Experts calls for creating awareness on child stunting

Such children typically tend to perform low academically, doctors say


APP July 02, 2019
PHOTO: AFP

ISLAMABAD: Health experts on Monday called for starting an advocacy drive to address the issue of children stunting for having improved child health and nutrition. According to them, stunting is impaired growth and development caused by poor nutrition, repeated infections and inadequate psychosocial stimulation.

They said over 44 per cent children under the age of five years were stunted in Pakistan due to chronic malnutrition.

They said stunted children suffer delayed growth and their brains do not develop as they should and asked the authorities concerned to start an awareness drive for improving maternal and child health.

They said stunted children have a seven-month delay in starting school while they have low intelligence quotient and are more likely to repeat a grade of school. Stunted children complete one year less of schooling and are less likely to graduate high school, they added.

Dr Wasim Khawaja from Pakistan Institute of Medical Sciences (Pims) said stunting is a result of chronic malnutrition which is defined by the World Health Organisation as excesses or imbalances in a person's intake of energy or nutrients. He said stunting is the result of continued low intake of energy and essential nutrients.

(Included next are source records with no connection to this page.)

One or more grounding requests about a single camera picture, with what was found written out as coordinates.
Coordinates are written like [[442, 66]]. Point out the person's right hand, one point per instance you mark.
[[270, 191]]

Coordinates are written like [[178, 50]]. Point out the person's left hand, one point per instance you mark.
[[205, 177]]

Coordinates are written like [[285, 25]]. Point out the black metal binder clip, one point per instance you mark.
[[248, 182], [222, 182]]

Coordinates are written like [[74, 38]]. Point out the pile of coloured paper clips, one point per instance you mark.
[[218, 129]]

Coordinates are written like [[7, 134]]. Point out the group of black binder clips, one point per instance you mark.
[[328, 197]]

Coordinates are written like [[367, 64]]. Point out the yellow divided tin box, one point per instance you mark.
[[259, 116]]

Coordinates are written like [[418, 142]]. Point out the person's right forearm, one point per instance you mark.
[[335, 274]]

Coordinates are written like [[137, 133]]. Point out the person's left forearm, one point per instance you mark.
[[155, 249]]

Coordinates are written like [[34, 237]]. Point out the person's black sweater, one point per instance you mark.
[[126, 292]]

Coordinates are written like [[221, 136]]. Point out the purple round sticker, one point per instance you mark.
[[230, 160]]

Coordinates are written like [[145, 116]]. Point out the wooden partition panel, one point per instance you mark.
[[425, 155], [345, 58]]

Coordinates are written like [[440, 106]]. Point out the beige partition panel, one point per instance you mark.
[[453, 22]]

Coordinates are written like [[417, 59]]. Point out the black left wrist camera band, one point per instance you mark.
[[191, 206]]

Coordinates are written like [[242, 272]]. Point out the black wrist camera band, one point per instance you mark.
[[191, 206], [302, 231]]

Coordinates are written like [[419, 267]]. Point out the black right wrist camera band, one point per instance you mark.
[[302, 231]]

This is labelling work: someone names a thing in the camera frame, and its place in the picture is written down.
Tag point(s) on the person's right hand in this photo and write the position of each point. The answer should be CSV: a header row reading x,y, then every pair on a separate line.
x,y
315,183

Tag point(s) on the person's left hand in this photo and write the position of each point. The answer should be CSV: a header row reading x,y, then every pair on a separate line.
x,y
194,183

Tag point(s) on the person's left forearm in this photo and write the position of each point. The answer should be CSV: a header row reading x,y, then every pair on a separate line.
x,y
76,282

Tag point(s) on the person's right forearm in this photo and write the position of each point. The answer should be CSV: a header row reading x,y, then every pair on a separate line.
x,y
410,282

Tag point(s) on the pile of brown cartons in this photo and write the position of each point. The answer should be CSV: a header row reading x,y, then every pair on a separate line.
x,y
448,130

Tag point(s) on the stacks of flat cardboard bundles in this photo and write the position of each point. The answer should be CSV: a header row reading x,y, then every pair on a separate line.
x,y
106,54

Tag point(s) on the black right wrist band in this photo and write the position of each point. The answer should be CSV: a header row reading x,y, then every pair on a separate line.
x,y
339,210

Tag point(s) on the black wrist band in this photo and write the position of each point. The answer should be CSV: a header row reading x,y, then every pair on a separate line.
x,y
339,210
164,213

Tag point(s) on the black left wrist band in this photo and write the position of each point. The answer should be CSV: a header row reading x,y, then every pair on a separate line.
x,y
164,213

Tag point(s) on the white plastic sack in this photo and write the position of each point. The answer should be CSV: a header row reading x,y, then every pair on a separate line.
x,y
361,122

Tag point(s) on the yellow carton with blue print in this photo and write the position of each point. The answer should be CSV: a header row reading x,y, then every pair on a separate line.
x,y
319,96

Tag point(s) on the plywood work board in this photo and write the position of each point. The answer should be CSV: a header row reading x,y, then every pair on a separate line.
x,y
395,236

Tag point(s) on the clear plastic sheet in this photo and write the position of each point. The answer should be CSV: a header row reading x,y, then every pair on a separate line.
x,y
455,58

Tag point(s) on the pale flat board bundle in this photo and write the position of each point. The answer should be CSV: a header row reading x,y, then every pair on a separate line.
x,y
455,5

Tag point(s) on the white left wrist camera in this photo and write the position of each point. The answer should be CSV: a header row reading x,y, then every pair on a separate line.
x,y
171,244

When children's usual intake is below their required level it results in impaired growth and hence short stature for their age, he added. He said there were multiple reasons for a child to get in the under-nutrition trap, and diarrhea is one of the major causes. Diarrhea leads to excessive loss of nutrients from the body even though a child may have consumed a sufficient amount of calories or nutrients.

Health expert Dr Sharif Astori said when a child gets intestinal infection due to bacteria or other micro-organism, he or she develops diarrhea. These bugs attach themselves to the lining of the intestine, and interfere with the absorption of water and other essential nutrients.

Published in The Express Tribune, July 2nd, 2019.